Должность библиотекаря как нельзя более соответствовала его научным интересам – в его распоряжении была не только библиотечная картотека, но и личные карточки читателей, куда его предшественник аккуратно вписывал профессии и ученые звания… Но демографический анализ он закончил в две недели, больше материала не было. Придумал специальный образовательный индекс и мечтал вычислить такой же для лагерного начальства и охраны… Но материала на них не было, в библиотеку эта часть лагерного населения не ходила, у них в Красном уголке был собственный газетный стол…
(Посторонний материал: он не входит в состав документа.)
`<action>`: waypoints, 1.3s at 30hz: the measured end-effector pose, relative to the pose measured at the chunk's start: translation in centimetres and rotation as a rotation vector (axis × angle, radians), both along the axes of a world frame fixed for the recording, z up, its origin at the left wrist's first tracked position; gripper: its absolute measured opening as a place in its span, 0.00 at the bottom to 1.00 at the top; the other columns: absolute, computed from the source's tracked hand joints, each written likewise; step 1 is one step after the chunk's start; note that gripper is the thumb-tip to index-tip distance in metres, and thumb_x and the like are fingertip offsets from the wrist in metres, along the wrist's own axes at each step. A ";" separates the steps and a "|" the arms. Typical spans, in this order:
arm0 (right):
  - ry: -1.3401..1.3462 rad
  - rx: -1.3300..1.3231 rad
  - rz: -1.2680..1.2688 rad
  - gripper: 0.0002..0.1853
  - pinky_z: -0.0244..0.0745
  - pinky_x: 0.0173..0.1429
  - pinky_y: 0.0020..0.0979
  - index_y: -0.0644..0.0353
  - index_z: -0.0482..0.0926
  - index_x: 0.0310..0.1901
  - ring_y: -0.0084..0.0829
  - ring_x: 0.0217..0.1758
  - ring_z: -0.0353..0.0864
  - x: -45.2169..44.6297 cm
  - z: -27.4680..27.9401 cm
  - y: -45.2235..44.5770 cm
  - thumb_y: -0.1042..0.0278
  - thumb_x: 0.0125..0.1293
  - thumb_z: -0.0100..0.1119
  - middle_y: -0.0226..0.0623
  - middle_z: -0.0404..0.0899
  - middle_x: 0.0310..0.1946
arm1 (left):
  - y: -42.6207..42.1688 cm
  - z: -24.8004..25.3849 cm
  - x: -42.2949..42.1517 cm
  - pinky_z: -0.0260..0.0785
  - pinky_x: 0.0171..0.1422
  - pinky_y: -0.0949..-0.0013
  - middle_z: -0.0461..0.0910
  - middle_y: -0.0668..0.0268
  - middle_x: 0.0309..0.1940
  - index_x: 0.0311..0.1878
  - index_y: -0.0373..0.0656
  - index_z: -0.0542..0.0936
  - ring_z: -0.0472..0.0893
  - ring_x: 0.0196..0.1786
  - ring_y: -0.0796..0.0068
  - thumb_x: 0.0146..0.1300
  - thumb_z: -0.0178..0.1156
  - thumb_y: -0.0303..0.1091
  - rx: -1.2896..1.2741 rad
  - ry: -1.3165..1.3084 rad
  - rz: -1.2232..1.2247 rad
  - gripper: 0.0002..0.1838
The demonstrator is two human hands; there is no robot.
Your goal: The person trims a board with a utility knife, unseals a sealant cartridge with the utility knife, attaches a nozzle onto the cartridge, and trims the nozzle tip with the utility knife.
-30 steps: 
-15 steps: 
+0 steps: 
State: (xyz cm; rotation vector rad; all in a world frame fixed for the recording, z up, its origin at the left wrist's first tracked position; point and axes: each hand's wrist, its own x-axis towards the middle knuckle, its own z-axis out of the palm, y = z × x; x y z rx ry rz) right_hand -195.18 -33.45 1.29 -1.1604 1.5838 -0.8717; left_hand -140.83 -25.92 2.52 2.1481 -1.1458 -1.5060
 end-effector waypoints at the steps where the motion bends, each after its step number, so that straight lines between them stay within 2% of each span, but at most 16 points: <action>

Это дно жизни было в некотором смысле вершиной лагерного благополучия. Библиотека была – сплошное барахло. В основном из книг, отобранных у заключенных. Лучшее, что здесь было, – второй том Алпатова, посвященный эпохе Возрождения, присланный в лагерь Николаю Николаевичу Пунину. Почти год этот том прожил с Пуниным, но в конце концов попал в библиотеку. Яков поставил на нем штамп, присвоил инвентарный номер и отдался на несколько дней Возрождению, сетуя, что Северное Возрождение представлено столь скупо, а Итальянскому отдается такое очевидное предпочтение… В голове его уже выстраивались соображения о различиях в восприятии человеческого образа в картинах итальянского и северного Возрождения, но, помня о гибели рукописи романа перед последним этапом, остановил себя. Он в душе отрекся от любимого занятия – писанины.